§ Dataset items
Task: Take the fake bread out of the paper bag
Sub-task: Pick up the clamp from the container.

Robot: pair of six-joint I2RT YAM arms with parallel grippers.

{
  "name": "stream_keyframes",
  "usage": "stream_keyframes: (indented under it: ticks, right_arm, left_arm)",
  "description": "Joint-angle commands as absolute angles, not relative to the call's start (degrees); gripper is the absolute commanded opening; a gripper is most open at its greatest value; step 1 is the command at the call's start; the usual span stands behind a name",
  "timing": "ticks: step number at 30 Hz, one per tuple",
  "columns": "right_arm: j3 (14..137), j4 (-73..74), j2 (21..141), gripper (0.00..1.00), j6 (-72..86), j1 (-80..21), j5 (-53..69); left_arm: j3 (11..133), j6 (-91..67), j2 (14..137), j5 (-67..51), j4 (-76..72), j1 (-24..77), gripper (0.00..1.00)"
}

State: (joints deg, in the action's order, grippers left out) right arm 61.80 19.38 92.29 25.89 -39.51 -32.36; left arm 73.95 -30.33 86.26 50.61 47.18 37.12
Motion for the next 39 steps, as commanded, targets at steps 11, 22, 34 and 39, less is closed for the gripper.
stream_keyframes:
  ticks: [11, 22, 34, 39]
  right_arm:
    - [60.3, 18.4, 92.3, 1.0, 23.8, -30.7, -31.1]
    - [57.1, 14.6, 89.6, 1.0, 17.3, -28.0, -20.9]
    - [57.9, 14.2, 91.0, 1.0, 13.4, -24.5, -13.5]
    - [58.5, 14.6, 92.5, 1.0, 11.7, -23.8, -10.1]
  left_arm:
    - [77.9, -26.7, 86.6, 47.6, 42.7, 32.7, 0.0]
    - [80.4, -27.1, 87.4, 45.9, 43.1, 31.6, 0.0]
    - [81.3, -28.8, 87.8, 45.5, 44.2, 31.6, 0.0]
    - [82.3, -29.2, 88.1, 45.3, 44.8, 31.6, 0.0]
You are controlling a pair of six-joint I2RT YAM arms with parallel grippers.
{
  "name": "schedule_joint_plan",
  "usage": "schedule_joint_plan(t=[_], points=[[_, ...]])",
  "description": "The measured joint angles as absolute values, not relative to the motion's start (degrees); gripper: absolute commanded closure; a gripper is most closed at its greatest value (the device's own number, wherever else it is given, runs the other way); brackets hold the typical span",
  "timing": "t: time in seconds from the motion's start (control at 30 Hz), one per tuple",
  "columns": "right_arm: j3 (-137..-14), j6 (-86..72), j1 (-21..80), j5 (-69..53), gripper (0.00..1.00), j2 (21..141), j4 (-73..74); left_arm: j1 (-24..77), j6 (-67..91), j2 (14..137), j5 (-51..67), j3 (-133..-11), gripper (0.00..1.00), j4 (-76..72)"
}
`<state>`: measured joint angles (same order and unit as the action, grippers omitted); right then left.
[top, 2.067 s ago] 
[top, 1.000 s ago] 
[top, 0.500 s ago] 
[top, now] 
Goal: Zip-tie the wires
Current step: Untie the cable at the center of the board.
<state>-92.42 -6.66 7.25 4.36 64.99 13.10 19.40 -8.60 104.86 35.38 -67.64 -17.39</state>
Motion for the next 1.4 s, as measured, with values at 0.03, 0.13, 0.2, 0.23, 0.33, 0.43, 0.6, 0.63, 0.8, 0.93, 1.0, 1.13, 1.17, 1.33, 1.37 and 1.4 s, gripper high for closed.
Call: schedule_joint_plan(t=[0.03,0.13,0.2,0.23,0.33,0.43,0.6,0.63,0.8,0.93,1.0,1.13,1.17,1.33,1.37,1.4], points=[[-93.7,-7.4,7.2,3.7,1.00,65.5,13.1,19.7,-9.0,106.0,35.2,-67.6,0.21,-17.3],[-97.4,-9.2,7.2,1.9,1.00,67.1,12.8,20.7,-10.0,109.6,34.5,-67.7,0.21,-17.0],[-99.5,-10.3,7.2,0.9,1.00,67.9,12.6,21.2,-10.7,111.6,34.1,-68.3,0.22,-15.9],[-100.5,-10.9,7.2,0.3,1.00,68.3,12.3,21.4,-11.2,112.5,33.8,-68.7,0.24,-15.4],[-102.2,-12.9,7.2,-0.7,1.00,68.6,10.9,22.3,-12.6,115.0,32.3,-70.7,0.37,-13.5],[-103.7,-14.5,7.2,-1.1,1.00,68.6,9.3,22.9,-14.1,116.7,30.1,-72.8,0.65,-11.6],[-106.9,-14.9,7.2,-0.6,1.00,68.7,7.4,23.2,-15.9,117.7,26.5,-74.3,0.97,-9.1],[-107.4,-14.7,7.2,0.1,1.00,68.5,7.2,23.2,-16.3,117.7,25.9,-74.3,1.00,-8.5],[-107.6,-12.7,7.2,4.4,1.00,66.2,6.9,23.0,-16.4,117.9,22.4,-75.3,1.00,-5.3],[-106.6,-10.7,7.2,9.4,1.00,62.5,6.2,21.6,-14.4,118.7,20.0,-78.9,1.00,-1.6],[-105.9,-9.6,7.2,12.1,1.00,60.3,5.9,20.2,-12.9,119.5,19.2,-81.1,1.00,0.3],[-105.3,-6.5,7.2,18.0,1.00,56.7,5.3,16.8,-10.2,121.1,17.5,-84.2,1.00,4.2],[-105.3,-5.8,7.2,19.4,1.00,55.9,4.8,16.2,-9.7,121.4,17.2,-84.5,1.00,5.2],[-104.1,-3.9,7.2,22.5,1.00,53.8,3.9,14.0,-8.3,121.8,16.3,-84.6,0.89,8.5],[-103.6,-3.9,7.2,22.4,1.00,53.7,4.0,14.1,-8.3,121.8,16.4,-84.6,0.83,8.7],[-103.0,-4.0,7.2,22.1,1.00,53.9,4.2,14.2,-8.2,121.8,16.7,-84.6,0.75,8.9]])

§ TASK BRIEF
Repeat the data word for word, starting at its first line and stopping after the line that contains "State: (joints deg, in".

§ SOLUTION FOR THIS EXERCISE
Task: Take the fake bread out of the paper bag
Sub-task: Pick up the clamp from the container.

Robot: pair of six-joint I2RT YAM arms with parallel grippers.

{
  "name": "stream_keyframes",
  "usage": "stream_keyframes: (indented under it: ticks, right_arm, left_arm)",
  "description": "Joint-angle commands as absolute angles, not relative to the call's start (degrees); gripper is the absolute commanded opening; a gripper is most open at its greatest value; step 1 is the command at the call's start; the usual span stands behind a name",
  "timing": "ticks: step number at 30 Hz, one per tuple",
  "columns": "right_arm: j3 (14..137), j4 (-73..74), j2 (21..141), gripper (0.00..1.00), j6 (-72..86), j1 (-80..21), j5 (-53..69); left_arm: j3 (11..133), j6 (-91..67), j2 (14..137), j5 (-67..51), j4 (-76..72), j1 (-24..77), gripper (0.00..1.00)"
}

State: (joints deg, in the action's order, grippers left out) right arm 61.80 19.38 92.29 25.89 -39.51 -32.36; left arm 73.95 -30.33 86.26 50.61 47.18 37.12

Work on the answer is now done.